Whether done voluntarily, as in the case of Merrill Lynch, or as the result of settlements with regulators, as with Citigroup, JPMorgan Chase, Morgan Stanley, UBS and Wachovia, the buy-backs of failed auction rate securities that giant Wall Street firms have agreed to undertake are significant.
Whether done voluntarily, as in the case of Merrill Lynch, or as the result of settlements with regulators, as with Citigroup, JPMorgan Chase, Morgan Stanley, UBS and Wachovia, the buy-backs of failed auction rate securities that giant Wall Street firms have agreed to undertake are significant.

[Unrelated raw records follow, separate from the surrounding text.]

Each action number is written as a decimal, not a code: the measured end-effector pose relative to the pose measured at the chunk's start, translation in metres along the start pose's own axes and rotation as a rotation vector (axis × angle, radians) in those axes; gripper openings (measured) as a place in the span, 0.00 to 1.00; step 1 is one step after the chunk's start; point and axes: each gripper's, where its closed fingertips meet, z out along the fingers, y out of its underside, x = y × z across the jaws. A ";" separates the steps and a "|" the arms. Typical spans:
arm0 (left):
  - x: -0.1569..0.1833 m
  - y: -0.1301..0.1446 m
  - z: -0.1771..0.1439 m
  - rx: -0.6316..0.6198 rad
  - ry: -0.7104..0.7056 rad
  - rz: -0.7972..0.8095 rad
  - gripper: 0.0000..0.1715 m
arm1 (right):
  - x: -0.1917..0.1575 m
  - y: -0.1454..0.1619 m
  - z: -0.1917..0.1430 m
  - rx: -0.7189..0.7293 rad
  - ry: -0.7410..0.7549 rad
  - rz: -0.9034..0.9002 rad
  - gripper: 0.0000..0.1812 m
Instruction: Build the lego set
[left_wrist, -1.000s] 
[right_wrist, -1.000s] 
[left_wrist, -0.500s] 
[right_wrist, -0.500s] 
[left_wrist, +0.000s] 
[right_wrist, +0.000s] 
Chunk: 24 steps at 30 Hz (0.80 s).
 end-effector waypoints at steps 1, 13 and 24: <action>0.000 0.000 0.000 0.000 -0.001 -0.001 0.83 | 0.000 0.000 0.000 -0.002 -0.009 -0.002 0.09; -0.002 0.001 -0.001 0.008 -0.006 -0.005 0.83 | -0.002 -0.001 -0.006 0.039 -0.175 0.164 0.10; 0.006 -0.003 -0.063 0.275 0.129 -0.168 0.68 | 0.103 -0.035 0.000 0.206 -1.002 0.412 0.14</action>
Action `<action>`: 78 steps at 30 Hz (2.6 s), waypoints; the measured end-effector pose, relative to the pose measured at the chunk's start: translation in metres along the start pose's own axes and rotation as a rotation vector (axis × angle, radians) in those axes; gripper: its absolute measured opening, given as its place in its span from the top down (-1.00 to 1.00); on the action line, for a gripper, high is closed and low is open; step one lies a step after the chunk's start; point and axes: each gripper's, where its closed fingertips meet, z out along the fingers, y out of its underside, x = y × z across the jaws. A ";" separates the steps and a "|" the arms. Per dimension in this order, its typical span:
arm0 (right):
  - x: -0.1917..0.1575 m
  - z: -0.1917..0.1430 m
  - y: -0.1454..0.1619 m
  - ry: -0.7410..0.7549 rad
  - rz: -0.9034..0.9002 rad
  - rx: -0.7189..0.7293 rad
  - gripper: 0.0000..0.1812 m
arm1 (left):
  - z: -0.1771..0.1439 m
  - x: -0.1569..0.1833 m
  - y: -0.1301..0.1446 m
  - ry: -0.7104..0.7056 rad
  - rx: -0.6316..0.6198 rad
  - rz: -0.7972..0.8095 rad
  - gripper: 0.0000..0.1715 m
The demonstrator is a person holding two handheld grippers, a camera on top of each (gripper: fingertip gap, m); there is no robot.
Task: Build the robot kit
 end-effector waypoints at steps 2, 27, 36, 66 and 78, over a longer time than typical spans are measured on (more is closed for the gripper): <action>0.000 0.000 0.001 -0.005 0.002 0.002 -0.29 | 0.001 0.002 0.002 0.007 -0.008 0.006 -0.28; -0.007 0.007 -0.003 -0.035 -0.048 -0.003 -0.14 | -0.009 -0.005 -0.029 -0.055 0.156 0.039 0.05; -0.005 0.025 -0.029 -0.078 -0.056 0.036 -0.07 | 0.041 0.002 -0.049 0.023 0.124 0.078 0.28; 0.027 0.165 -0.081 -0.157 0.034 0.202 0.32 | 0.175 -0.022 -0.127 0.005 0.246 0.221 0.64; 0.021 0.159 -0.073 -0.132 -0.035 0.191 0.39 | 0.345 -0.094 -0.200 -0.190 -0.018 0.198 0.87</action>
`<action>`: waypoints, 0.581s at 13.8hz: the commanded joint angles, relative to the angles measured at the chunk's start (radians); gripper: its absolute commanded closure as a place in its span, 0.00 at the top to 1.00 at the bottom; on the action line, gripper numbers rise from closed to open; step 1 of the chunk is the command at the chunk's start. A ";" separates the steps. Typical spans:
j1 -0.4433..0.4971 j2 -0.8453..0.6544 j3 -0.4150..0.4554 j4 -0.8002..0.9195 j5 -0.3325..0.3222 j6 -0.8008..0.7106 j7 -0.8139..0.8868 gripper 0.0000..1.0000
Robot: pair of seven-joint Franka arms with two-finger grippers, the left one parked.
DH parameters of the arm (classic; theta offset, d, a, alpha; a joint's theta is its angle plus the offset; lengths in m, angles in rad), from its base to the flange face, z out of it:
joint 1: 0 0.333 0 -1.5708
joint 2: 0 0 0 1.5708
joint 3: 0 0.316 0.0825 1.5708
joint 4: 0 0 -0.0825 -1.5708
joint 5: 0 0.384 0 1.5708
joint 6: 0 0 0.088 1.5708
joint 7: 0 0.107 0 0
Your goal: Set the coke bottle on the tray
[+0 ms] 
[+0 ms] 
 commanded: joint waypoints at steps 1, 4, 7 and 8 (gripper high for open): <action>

In dollar terms alone, the agreements are staggering.
Citigroup Inc., JPMorgan Chase & Co. and Morgan Stanley, all of New York, Zurich, Switzerland-based UBS AG and Charlotte, N.C.-based Wachovia Corp. will buy back $41.8 billion worth of auction rate bonds from clients and pay a combined $360 million in fines. The fines are the punishment that the Securities and Exchange Commission and state regulators, notably New York Attorney General Andrew Cuomo, meted out for the firms' having promoted the securities — which were issued by municipalities, colleges and mutual funds in an effort to enhance returns — as safe alternatives to money market funds.
Perhaps in a move to stay one step ahead of the regulators, Merrill Lynch & Co. Inc. of New York said that it would buy back $10 billion of the securities from customers.
While the penalties imposed for the ARS transgressions aren't as onerous as the $5 billion paid to settle mutual fund abuses or the $1.4 billion paid in connection with equity research probes, the buybacks represent a watershed for Wall Street.
Never before have securities firms done a "make good" of such epic proportions.
For holders of the failed securities — mostly individuals, businesses and small institutions — the repurchases are welcome financially and a sign that large securities firms recognized their breach of fair-business-conduct rules.
Reputable businesses stand behind their products and services. When those products or services significantly fail to deliver on their stated or implied warranty, the seller typically tries to satisfy the customer with a replacement or a return of the purchase price.
As consumers, we have come to expect such commercial behavior. As investors, we understand we assume risk when we purchase financial instruments, and don't expect sellers to compensate us for market vagaries.
Nevertheless, we expect a level of fair dealing, which the securities laws recognize and require of broker-dealers. In the case of failed ARS securities, the weight of regulation and public opinion has forced Wall Street's largest firms to do right by their customers.
However expensive the settlements and buybacks may be, they are a necessary price to pay if the giants want to retain their brand value and continue their franchise as dealers in public markets.
As a way of doing business, the principle of putting the client first is often easier to espouse than execute. In the ARS situation, the drive for short-term profits apparently jumped to the head of the line.
Now that large firms are putting their money where their principles are, let's hope that this rededication to the individual investor continues and that the lessons of the ARS mess are heeded.